Guardianship Act Law Change To Ease Grief Of Missing Persons’ Families

From July 2019, The Guardianship (Missing Persons) Act 2017 will be introduced whereby grieving families of missing relatives will have the legal authority to deal with their finances and assets.

The Guardianship (Missing Persons) Act 2017 gained royal assent 2 years ago but has been gathering dust in parliament, waiting for approval. The Act would present families of missing people with access to their finances and affairs without being forced into testifying the presumed death of their loved one.

According to Missing People, a charity that assists missing people and their families, grief-stricken relatives are more often than not having to deal with a lot of additional paperwork in an already unbearable situation and could even be faced with financial hardship if they are unable to take control of the missing person’s finances.

When someone goes missing, the main practical issue that needs to be dealt with by families is how the assets of the missing person are to be allocated. This missing person may have many accounts, debts, mortgage(s) and utilities to pay for. Regardless of whether the estate is a considerable size or not, currently, a family member does not have the legal authority to deal with the assets belonging to the missing person.

At the moment, if a family member wanted to get access to the missing persons’ finances they would have to obtain a Declaration of Presumed Death from the Court and present evidence that the person has been missing for seven years – or they have passed away in a natural disaster.

The agonizing drawback of this is that the family would have to wait seven years before they could do anything which could result in destitution for those loved ones left behind.

According to Missing People charity, 180,000 people are reported missing every year, 95,000 of which are adults.
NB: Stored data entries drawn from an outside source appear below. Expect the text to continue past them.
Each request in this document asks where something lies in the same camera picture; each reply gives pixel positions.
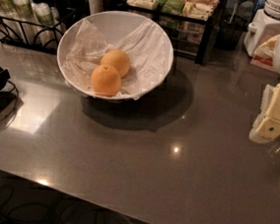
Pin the white tea bag packets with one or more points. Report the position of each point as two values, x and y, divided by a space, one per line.
147 4

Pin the stacked paper cups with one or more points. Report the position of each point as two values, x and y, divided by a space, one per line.
43 14
7 9
24 9

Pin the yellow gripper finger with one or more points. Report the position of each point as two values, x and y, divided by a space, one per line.
266 127

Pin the left stacked paper cups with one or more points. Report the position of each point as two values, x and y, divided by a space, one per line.
7 9

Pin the black tea bag shelf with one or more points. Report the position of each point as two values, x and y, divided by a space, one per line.
190 36

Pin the white bowl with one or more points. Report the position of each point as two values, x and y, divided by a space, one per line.
115 25

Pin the orange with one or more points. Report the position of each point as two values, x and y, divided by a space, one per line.
117 59
105 81

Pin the red white sugar packet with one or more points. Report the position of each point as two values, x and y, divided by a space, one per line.
262 62

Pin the white kitchen appliance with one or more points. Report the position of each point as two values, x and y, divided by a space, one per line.
265 25

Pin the middle stacked paper cups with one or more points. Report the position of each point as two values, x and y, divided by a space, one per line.
24 9

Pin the white paper liner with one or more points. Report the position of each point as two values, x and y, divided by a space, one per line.
145 55

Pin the right stacked paper cups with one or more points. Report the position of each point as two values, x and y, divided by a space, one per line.
43 14

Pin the black wire cup rack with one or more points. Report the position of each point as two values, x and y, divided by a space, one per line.
35 36

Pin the cream tea bag packets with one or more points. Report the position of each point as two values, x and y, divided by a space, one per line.
198 11

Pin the green tea bag packets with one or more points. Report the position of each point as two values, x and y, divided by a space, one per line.
170 6

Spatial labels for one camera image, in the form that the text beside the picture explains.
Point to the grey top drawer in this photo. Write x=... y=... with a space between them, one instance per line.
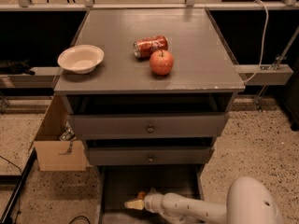
x=95 y=127

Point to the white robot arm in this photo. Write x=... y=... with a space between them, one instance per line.
x=248 y=202

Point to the grey open bottom drawer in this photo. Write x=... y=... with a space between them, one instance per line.
x=123 y=183

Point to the grey middle drawer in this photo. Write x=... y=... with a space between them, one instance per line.
x=148 y=156

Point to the red soda can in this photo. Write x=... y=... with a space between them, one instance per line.
x=144 y=47

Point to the black object on ledge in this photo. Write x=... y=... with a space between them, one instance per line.
x=9 y=67

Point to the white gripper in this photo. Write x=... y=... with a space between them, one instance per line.
x=151 y=200

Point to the grey wooden drawer cabinet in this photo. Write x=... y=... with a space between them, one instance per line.
x=202 y=80

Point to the brown cardboard box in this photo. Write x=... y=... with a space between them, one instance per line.
x=56 y=145

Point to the small orange fruit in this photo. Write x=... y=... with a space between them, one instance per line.
x=141 y=195

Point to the red apple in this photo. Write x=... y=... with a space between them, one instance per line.
x=161 y=62

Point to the white paper bowl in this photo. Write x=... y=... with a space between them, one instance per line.
x=81 y=59

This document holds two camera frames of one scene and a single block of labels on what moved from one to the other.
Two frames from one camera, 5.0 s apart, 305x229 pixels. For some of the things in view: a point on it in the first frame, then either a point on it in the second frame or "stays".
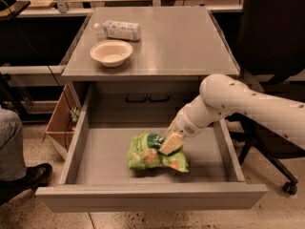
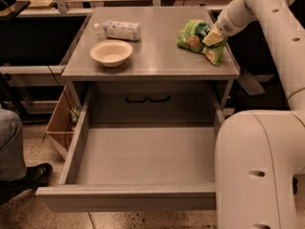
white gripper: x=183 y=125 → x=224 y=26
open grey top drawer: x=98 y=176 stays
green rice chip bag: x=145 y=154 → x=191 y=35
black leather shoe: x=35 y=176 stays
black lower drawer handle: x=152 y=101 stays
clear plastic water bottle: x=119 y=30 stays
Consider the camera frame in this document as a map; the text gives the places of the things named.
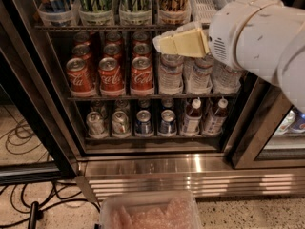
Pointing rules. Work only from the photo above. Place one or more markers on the back centre cola can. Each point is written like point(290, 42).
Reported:
point(114, 37)

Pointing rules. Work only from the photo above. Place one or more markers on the back left silver can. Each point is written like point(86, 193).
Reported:
point(100, 107)

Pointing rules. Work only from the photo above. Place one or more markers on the open fridge glass door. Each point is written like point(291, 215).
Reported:
point(27, 92)

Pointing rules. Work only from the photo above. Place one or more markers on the wire shelf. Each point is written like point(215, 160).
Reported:
point(152, 96)
point(107, 28)

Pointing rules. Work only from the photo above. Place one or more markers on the right fridge glass door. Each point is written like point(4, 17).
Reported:
point(258, 146)

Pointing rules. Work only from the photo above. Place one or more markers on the front middle water bottle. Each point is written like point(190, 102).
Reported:
point(200, 74)

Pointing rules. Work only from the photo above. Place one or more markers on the front left silver can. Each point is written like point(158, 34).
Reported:
point(95, 123)

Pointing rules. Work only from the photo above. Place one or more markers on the blue can behind right door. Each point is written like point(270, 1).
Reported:
point(298, 126)

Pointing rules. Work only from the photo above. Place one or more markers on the front right cola can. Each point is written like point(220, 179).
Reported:
point(142, 73)

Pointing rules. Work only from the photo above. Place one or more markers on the cola can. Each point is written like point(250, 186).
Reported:
point(140, 37)
point(79, 75)
point(142, 50)
point(142, 73)
point(82, 37)
point(113, 50)
point(82, 51)
point(110, 75)
point(114, 37)

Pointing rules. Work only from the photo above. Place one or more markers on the middle right cola can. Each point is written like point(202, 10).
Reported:
point(142, 50)

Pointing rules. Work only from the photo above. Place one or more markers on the front left cola can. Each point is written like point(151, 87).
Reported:
point(79, 75)

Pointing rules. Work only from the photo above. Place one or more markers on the front right blue can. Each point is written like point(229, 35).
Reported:
point(167, 123)

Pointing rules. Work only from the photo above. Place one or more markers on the front middle cola can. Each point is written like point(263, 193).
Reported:
point(110, 75)

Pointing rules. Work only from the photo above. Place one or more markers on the left tea bottle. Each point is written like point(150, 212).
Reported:
point(191, 118)

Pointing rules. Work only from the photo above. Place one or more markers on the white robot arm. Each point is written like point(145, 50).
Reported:
point(263, 37)

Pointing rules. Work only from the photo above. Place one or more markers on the steel fridge base grille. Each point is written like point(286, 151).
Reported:
point(206, 175)

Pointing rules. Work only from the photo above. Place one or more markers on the silver can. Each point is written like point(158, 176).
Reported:
point(120, 124)
point(95, 123)
point(122, 105)
point(100, 107)

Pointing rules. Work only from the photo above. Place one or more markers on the middle centre cola can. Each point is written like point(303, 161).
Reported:
point(113, 50)

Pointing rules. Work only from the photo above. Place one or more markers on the front left blue can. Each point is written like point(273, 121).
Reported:
point(143, 123)

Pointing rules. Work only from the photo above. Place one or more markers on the top wire shelf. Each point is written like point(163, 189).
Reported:
point(107, 28)

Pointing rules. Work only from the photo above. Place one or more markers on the tea bottle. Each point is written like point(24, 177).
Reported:
point(215, 118)
point(191, 118)

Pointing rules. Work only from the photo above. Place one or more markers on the right tea bottle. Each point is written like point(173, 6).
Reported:
point(215, 118)

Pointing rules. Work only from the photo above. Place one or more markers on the back right cola can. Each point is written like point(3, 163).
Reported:
point(140, 37)

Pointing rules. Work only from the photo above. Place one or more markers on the clear plastic bin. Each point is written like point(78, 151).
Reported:
point(151, 210)

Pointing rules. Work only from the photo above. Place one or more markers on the middle wire shelf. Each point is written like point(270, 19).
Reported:
point(152, 96)

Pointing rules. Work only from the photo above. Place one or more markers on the middle left cola can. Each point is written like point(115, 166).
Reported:
point(82, 51)

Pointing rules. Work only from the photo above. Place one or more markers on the back left cola can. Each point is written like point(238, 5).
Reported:
point(82, 37)
Although the majority of adults are located within the first 48 hours, an estimated 3,800 adults are missing for a week, or longer.

Consequently, in July this year, the law is changing and The Guardianship (Missing Persons) Act 2017 will commence. The new Act will mean that families will be able to manage the finances and assets of the missing relative by applying for a new Guardianship Order, once the person has been missing for at least 90 days.

The Guardianship Order itself will last up to 4 years and can be reapplied for when it expires and family members will be relieved to learn that the Order will be recognised by banks and other financial organisations.

This Order will go some way in easing the grief and comforting families knowing they can deal with the practical affairs of managing the missing persons’ finances and assets whilst they are missing but still a chance that they may be found alive – and allows the missing person’s dependants to be financially looked after and cared for by the extended family.

A Declaration of Presumed Death allows families to finalise the assets of those missing persons who are unlikely to return.

The Ministry of Justice recently updated on the upcoming introduction of the new Act:

“We are in the process of updating and revising the Code of Practice which we are also discussing with key stakeholders (including the Law Society, which has commented on the latest draft).

“The rules of court and a new Practice Direction have been drafted, and considered by the Rule Committee, and once the statutory instrument has been signed off internally we will be able to send advance drafts out.

“Overall, we are on course for July 2019 implementation, but there remains much to be done.”

As a Family Law professional, how important is the introduction of the Guardianship Act to grieving families on a practical level?